- Larson in 2004
- Born: Glen Albert Larson January 3, 1937 Long Beach, California, U.S.
- Died: November 14, 2014 (aged 77) Santa Monica, California, U.S.
- Resting place: Rose Hill Burial Park, Oklahoma City, Oklahoma, U.S.
- Occupations: Producer, screenwriter, composer
- Notable work: Quincy, M.E.; Battlestar Galactica; The Fall Guy; Magnum, P.I.; Knight Rider;
- Spouses: Carol Jean Gourley ​ ​(m. 1961; div. 1982)​; Janet Prescott ​ ​(m. 1982; div. 2008)​; Jeannie Marie Pledger ​ ​(m. 2009)​;
- Children: 9

= Glen A. Larson =

American television producer and writer (1937–2014)

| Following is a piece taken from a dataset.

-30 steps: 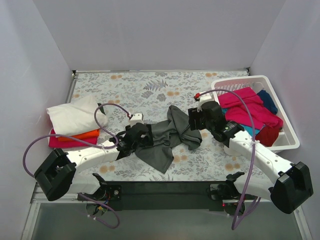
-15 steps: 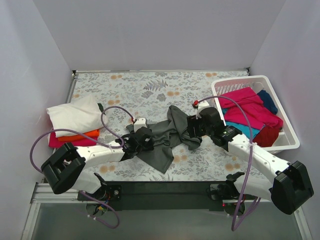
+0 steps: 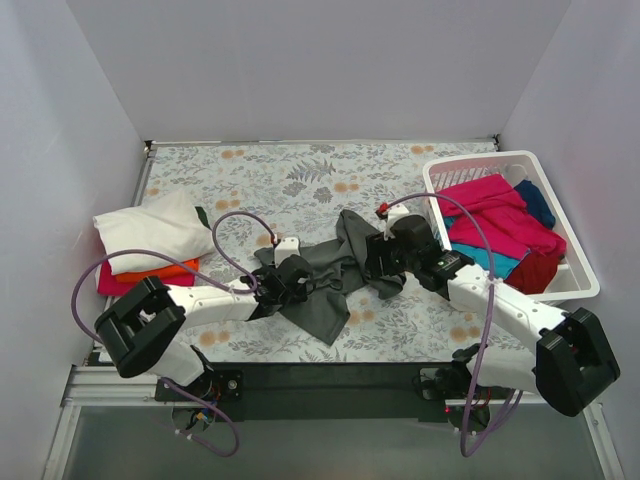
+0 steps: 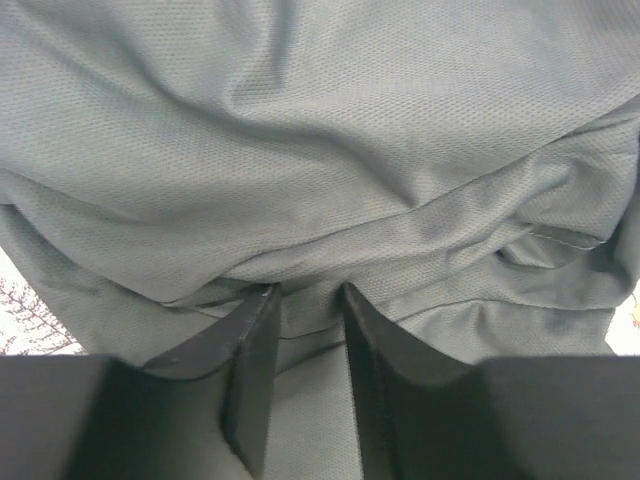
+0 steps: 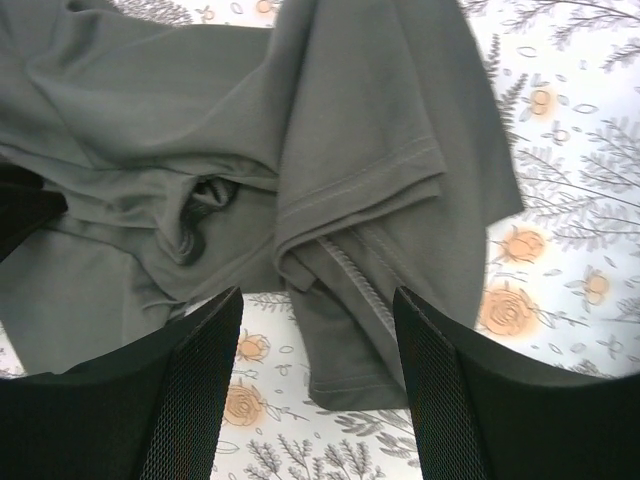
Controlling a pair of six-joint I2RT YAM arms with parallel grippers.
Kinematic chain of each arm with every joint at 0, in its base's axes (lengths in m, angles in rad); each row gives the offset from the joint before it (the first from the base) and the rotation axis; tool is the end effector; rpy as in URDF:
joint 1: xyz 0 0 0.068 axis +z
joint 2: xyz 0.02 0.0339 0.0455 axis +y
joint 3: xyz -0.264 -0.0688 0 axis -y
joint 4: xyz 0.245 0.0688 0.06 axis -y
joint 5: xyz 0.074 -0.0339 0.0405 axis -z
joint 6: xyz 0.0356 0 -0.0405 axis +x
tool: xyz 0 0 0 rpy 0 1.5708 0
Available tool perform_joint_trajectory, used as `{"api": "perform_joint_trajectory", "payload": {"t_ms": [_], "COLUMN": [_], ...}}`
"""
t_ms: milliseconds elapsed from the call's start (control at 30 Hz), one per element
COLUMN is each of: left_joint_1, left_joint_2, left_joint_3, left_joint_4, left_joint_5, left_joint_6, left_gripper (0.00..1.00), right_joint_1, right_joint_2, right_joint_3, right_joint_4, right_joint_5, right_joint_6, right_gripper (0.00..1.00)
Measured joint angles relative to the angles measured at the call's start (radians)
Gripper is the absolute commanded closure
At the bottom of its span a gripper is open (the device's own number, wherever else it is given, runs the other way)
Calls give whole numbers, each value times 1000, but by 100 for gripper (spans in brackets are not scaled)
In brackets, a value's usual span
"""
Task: Fold and stack the t-shirts
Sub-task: Flatten the tshirt out
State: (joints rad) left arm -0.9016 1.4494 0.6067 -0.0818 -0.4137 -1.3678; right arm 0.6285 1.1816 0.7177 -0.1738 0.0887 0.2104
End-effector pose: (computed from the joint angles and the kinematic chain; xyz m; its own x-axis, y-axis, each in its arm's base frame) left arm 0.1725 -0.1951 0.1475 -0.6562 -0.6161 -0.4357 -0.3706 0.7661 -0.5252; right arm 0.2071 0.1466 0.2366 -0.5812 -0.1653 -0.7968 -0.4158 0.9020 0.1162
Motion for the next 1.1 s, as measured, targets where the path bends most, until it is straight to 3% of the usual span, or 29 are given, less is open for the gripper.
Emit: {"api": "perform_joint_trajectory", "payload": {"t_ms": [67, 200, 467, 567, 600, 667, 900, 1100], "left_joint_1": [0, 0, 0, 0, 0, 0, 31, 175], "left_joint_2": [10, 30, 33, 24, 16, -8, -118, -229], "left_joint_3": [7, 17, 23, 23, 23, 23, 37, 79], "left_joint_4": [2, 8, 8, 5, 1, -5, -40, -66], "left_joint_5": [-7, -19, -20, -19, -19, -20, -31, -9], "left_joint_6": [3, 13, 29, 32, 34, 39, 83, 142], "left_gripper": [74, 98, 100, 100, 100, 100, 100, 100], "right_joint_1": [2, 2, 2, 2, 2, 2, 2, 4], "right_joint_2": [16, 82, 186, 220, 231, 245, 222, 23], "right_joint_3": [-6, -8, -7, -7, -7, -7, -6, -3], "right_joint_4": [23, 70, 101, 134, 146, 163, 165, 62], "right_joint_5": [-23, -72, -87, -89, -89, -90, -48, 68], "right_joint_6": [4, 20, 39, 43, 41, 37, 34, 9], "right_gripper": [44, 44, 46, 64, 84, 99, 99, 99]}}
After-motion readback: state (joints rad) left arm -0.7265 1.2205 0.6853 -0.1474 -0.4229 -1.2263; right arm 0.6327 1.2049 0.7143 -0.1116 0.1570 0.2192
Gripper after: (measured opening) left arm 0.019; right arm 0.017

Glen Albert Larson (January 3, 1937 – November 14, 2014) was an American television producer, writer, and composer. He created many series, including Alias Smith and Jones; Battlestar Galactica; Buck Rogers in the 25th Century; The Misadventures of Sheriff Lobo; Quincy, M.E.; The Hardy Boys/Nancy Drew Mysteries; B. J. and the Bear; The Fall Guy; Magnum, P.I.; and Knight Rider. Active on television until the early 2010s, he was also a member of the folk revival/satire group The Four Preps.

== Career ==
Larson began his career in the entertainment industry in 1956 as a member of the vocal group The Four Preps, with whom he appeared in one of the Gidget films. The Four Preps ultimately produced three gold records for Capitol, all of which Larson himself wrote and/or composed: "26 Miles (Santa Catalina)", "Big Man", and "Down by the Station". A later member of the Four Preps, David Somerville, and a session singer he knew, Gail Jensen, later collaborated with Larson to write and compose "The Unknown Stuntman", the theme from The Fall Guy; series lead Lee Majors performed this song over the opening titles.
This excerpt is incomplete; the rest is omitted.